Don't forget dad

Most spiritual traditions instruct us to honour our mother and father.

In generations past, honour was a much-used word — from the mythical battleground of Troy to the very real playing fields of Eton. People lived and died for honour, but somewhere along the path of progress, we dismissed it as a relic of another time, like chivalry.

“You cannot believe in honour until you have achieved it,” said playwright George Bernard Shaw.

That means we can’t honour mother, father or anyone else until we learn to honour self, that we must put ourselves first before we can be of any use to others.

While Shakespeare was supposedly mocking a hypocrite and his homespun wisdom, one who did not trust the son to whom he was giving the advice, the words he put into the mouth of Polonius are worth considering on Father’s Day, or any other day.

“This above all, to thine owns self be true and it  must follow as the night the day, thou canst not then be false to any man.”

Difficult as though it might be to believe, airlines (a modern version of Polonius?) understand it, too.

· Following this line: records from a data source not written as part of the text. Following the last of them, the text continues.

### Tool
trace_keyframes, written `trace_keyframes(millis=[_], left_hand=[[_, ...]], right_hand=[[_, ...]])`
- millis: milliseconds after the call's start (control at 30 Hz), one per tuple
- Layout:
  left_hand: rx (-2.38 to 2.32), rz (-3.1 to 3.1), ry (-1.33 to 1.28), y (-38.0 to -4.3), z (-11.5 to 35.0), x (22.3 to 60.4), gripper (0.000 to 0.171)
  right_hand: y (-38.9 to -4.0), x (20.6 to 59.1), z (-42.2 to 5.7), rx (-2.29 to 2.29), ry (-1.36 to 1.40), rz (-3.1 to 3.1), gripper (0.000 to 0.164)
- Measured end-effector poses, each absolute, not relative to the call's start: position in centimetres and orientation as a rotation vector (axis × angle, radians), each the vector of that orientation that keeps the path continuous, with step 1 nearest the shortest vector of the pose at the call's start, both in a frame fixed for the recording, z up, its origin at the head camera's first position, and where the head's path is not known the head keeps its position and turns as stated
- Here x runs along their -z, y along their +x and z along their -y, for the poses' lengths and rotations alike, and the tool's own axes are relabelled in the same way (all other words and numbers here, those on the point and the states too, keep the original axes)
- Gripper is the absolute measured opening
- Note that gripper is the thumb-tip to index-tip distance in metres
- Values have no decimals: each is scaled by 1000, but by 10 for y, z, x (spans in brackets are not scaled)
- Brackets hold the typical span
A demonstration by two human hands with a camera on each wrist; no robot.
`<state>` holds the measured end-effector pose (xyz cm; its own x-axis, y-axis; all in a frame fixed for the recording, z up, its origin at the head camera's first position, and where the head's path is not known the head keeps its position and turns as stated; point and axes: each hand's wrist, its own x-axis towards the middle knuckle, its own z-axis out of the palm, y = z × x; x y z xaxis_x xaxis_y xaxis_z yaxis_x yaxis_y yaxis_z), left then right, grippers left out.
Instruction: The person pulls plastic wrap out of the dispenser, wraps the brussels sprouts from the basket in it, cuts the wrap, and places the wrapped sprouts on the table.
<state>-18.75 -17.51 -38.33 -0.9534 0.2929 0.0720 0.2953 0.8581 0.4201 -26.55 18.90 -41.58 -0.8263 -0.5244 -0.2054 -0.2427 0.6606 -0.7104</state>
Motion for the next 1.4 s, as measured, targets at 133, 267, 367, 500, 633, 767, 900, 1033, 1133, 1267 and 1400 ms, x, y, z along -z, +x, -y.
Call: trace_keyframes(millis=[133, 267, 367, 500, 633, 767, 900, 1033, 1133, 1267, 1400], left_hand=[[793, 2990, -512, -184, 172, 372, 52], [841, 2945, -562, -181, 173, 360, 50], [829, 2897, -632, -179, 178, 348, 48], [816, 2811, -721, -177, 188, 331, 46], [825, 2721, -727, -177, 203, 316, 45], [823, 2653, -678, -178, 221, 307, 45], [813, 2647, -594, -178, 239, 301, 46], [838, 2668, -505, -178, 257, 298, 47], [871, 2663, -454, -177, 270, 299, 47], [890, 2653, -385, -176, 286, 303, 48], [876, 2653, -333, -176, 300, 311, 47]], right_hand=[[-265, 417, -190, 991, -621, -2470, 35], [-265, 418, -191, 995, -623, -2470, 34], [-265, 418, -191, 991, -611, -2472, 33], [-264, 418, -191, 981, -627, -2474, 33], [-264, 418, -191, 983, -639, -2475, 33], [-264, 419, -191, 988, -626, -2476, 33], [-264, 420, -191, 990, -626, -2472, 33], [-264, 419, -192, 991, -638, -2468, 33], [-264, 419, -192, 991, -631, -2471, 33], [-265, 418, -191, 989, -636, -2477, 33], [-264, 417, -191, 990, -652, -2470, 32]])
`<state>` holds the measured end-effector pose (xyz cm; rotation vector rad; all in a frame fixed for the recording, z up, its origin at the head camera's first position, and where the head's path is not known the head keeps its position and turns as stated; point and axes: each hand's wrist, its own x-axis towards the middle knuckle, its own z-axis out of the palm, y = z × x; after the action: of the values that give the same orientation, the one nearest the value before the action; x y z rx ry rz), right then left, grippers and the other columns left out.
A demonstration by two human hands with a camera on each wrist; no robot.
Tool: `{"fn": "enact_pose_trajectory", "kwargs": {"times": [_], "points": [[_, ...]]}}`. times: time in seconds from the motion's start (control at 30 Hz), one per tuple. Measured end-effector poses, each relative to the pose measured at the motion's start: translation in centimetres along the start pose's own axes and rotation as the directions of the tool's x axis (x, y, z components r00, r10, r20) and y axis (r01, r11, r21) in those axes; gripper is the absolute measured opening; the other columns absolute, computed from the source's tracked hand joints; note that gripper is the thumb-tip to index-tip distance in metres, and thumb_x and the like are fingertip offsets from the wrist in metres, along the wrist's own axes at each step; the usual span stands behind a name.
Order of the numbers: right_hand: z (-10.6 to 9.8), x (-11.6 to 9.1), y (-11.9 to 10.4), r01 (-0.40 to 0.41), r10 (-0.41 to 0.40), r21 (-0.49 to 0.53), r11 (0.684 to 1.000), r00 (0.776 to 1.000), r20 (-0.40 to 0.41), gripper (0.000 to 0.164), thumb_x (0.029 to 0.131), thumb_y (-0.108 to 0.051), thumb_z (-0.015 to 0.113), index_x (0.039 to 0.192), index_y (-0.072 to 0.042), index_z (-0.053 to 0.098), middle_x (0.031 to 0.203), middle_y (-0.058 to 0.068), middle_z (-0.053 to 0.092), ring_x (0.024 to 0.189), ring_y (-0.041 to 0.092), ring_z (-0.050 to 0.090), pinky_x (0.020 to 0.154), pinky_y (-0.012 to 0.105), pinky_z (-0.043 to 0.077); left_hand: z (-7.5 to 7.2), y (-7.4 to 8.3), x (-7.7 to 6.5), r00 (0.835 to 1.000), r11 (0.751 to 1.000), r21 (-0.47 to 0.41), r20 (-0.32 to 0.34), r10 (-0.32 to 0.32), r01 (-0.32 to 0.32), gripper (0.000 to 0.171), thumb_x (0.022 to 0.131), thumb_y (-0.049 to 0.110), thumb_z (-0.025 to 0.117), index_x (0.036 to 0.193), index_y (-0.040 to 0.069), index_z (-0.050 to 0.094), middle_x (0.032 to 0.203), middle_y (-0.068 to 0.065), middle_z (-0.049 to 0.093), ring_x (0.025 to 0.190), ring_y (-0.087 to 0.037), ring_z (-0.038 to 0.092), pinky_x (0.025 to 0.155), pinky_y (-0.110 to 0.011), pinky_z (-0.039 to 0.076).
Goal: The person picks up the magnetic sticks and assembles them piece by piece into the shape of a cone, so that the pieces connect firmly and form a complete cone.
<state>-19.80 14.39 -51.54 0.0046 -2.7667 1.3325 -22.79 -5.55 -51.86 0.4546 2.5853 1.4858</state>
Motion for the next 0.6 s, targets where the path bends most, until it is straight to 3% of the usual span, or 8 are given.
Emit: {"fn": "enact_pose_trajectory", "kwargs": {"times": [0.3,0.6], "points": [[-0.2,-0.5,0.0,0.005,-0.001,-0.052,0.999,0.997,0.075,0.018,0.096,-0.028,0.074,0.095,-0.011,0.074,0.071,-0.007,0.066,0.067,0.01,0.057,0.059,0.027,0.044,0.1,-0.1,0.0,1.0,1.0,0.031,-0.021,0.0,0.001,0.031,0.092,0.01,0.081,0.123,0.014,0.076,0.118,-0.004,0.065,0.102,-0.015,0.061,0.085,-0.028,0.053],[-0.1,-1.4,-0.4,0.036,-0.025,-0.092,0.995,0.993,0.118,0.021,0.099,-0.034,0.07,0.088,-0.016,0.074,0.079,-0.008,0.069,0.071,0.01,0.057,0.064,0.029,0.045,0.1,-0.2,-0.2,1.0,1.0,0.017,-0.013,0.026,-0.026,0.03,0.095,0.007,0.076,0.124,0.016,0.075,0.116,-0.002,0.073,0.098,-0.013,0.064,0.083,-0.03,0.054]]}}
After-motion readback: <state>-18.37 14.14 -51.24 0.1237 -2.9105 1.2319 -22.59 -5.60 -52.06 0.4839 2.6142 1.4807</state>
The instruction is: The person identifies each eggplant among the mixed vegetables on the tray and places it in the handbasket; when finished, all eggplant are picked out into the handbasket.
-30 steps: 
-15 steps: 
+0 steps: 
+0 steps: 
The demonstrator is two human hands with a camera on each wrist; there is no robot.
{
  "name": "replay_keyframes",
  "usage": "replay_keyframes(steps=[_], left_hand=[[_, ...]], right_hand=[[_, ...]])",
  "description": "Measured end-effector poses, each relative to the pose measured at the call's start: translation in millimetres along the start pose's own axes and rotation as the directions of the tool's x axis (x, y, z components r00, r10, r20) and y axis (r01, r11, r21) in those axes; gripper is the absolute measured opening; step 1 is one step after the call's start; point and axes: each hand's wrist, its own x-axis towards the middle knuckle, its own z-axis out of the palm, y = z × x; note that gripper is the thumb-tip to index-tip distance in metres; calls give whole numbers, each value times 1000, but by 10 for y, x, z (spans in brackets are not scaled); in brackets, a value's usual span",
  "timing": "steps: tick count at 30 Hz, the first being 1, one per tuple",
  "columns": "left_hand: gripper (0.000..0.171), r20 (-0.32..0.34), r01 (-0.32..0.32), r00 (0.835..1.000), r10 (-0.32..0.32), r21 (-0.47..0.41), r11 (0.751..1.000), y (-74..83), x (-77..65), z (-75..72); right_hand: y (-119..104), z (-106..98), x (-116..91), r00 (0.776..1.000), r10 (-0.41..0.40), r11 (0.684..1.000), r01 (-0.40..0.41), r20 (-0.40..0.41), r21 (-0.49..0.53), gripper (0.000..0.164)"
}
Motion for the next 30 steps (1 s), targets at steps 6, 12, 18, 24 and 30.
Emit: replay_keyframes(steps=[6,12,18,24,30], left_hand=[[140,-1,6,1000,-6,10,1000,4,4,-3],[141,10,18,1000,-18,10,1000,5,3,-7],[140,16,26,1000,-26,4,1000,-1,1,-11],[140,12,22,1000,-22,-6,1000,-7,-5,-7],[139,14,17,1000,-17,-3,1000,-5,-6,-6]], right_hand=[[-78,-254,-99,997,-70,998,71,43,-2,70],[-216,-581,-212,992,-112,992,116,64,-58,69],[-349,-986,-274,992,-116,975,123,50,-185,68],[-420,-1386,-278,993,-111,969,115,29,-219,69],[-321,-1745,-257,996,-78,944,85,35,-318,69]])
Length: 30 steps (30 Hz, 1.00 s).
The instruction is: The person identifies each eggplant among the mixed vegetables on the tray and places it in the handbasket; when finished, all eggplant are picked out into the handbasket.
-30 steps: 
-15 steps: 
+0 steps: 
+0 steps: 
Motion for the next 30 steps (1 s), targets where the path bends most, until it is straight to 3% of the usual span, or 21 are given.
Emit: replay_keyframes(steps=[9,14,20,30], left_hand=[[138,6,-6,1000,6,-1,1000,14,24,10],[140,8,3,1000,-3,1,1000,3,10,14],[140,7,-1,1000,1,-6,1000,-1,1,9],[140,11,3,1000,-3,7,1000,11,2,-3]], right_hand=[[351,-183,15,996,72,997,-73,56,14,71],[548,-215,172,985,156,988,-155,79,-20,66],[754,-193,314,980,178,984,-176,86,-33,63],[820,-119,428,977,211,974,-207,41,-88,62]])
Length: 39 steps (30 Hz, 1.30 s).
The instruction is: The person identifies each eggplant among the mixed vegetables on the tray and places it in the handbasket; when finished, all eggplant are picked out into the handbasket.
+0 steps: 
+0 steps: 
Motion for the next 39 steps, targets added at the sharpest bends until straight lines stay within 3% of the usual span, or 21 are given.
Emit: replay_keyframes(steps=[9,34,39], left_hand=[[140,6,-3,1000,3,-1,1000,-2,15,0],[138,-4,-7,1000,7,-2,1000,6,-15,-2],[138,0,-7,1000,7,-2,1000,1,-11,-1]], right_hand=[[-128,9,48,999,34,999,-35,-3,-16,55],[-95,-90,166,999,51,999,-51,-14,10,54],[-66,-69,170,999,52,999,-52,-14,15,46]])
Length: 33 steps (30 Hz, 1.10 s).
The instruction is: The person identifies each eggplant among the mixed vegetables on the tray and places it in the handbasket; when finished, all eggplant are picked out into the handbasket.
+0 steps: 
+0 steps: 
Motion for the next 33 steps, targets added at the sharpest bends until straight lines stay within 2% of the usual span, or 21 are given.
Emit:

They urge us to put ourselves first.

Most of us were told repeatedly to think of others first, which can degenerate into co-dependency, resentment for thinking we have to look after others, and feeling guilty about doing if we do things for ourselves.

When we’re stuffed into that airline seat, we watch the attendants perform their pantomime: In the event, of an emergency, oxygen masks will drop down from the panel above you. Place the mast over your own face first before helping anyone else.

If we’re with children, spouse or parents, the first concern is to help them — that’s what we were taught in Sunday school, Boy Scouts and Girl Guides.

But if we ignore the airline’s advice, and pass out from lack of oxygen, who will save them? By thinking of ourselves first, everyone benefits.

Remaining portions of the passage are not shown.